### Recorded data

[Start of Attachment]

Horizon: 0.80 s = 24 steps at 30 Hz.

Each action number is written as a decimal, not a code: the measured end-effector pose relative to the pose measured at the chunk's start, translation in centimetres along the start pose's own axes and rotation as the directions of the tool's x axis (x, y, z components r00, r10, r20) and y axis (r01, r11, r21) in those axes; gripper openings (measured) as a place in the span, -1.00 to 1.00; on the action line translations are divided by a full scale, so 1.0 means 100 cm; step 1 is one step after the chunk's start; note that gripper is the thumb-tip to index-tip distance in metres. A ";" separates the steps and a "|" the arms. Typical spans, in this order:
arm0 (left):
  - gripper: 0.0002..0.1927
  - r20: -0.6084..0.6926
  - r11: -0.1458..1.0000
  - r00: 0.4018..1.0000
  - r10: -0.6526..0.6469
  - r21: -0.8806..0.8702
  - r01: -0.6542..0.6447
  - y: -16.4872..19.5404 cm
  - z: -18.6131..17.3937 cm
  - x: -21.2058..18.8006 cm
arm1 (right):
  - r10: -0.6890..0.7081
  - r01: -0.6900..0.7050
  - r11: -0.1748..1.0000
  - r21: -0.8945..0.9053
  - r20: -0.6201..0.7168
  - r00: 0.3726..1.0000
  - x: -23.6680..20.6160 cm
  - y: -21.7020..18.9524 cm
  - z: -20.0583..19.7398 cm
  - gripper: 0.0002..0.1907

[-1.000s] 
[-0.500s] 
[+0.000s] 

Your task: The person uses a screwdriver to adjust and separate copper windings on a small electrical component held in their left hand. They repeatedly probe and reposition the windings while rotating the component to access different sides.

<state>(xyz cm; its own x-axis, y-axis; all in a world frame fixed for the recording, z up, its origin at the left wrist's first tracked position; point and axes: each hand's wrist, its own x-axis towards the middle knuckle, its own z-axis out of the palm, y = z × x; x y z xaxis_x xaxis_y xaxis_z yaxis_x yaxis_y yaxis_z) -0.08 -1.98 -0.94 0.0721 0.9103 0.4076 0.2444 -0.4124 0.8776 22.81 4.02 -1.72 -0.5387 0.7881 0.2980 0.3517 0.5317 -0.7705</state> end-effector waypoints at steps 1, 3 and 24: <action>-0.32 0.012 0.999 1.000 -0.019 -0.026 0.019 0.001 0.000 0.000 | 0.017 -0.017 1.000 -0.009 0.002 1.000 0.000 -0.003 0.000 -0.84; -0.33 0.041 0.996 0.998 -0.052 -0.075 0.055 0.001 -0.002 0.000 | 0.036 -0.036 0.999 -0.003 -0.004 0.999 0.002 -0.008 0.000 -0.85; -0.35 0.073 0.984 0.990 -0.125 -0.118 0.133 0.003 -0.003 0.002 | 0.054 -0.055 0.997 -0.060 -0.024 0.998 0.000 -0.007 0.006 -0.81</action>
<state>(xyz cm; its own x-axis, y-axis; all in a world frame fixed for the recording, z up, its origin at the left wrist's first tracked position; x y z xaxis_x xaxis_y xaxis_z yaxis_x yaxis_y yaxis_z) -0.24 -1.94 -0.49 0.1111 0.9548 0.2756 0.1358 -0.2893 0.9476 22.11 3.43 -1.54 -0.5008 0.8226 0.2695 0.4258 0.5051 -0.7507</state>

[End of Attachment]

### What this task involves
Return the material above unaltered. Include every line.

### Exercise result
Horizon: 0.80 s = 24 steps at 30 Hz.

Each action number is written as a decimal, not a code: the measured end-effector pose relative to the pose measured at the chunk's start, translation in centimetres along the start pose's own axes and rotation as the directions of the tool's x axis (x, y, z components r00, r10, r20) and y axis (r01, r11, r21) in those axes; gripper openings (measured) as a place in the span, -1.00 to 1.00; on the action line translations are divided by a full scale, so 1.0 means 100 cm; step 1 is one step after the chunk's start; note that gripper is the thumb-tip to index-tip distance in metres. A ";" separates the steps and a "|" the arms. Typical spans, in this order:
arm0 (left):
  - gripper: 0.0002..0.1927
  - r20: -0.6084..0.6926
  - r11: -0.1458..1.0000
  - r00: 0.4018..1.0000
  - r10: -0.6526..0.6469
  - r21: -0.8806..0.8702
  - r01: -0.6542..0.6447
  - y: -16.4872..19.5404 cm
  - z: -18.6131..17.3937 cm
  - x: -21.2058..18.8006 cm
arm1 (right):
  - r10: -0.6890..0.7081
  - r01: -0.6900..0.7050
  - r11: -0.1748..1.0000
  - r21: -0.8945..0.9053
  - r20: -0.6201..0.7168
  - r00: 0.3726..1.0000
  - x: -23.6680..20.6160 cm
  - y: -21.7020..18.9524 cm
  - z: -20.0583..19.7398 cm
  - gripper: 0.0002..0.1907

[-1.000s] 
[-0.500s] 
[+0.000s] 

Your task: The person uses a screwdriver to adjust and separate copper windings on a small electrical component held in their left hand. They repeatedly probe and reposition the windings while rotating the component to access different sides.

<state>(xyz cm; its own x-axis, y-axis; all in a world frame fixed for the recording, z up, its origin at the left wrist's first tracked position; point and axes: each hand's wrist, its own x-axis towards the middle knuckle, its own z-axis out of the palm, y = z × x; x y z xaxis_x xaxis_y xaxis_z yaxis_x yaxis_y yaxis_z) -0.08 -1.98 -0.94 0.0721 0.9103 0.4076 0.2444 -0.4124 0.8776 22.81 4.02 -1.72 -0.5387 0.7881 0.2980 0.3517 0.5317 -0.7705</state> end-effector waypoints at steps 1, 3 and 24: <action>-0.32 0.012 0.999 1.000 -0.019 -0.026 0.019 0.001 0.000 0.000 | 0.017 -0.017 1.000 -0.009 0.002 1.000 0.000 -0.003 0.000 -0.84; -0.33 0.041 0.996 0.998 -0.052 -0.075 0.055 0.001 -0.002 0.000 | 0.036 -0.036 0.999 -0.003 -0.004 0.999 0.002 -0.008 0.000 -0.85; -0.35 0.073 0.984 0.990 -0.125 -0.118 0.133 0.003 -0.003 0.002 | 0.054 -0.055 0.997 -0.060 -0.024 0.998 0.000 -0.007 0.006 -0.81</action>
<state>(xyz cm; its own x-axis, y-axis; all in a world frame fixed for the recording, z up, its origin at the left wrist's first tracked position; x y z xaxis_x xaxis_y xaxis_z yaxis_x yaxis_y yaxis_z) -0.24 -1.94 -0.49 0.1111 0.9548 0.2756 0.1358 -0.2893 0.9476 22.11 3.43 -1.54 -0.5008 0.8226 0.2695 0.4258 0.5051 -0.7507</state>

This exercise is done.